◆ **WORK REQUEST**
Using the listing below, give again exactly the lines from the line with "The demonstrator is" to the line with "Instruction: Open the", inclusive, without the pictures.

◆ **DATA EXTRACT**
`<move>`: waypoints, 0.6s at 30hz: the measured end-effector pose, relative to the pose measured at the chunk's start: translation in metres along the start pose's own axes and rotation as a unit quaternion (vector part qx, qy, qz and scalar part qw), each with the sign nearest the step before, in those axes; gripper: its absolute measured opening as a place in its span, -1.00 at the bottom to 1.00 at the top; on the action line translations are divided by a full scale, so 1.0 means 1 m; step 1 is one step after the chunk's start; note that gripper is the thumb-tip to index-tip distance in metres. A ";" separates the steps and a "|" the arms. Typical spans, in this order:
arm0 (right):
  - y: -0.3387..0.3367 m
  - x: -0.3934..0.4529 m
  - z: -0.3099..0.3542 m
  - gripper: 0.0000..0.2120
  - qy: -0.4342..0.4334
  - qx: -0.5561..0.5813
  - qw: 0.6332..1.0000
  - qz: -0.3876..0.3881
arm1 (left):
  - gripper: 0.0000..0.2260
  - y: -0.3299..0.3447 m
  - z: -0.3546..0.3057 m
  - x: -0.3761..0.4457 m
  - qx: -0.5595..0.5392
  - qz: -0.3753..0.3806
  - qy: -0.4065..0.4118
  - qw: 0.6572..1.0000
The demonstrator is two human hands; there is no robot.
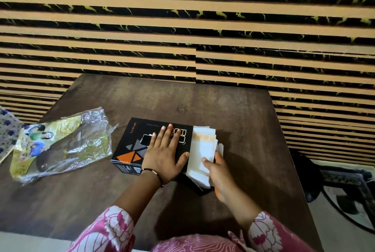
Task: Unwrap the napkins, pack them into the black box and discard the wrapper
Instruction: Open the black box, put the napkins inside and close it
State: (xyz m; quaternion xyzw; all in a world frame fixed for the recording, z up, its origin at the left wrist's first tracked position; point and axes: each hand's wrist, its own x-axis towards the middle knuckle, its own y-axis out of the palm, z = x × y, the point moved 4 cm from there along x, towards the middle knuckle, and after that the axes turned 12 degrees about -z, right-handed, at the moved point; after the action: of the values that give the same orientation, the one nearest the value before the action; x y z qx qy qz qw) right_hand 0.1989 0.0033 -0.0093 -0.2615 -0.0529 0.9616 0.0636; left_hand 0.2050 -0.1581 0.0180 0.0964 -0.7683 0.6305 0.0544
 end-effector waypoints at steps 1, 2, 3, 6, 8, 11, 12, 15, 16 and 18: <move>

◆ **FINISHED TASK**
The demonstrator is two human hands; there is no robot.
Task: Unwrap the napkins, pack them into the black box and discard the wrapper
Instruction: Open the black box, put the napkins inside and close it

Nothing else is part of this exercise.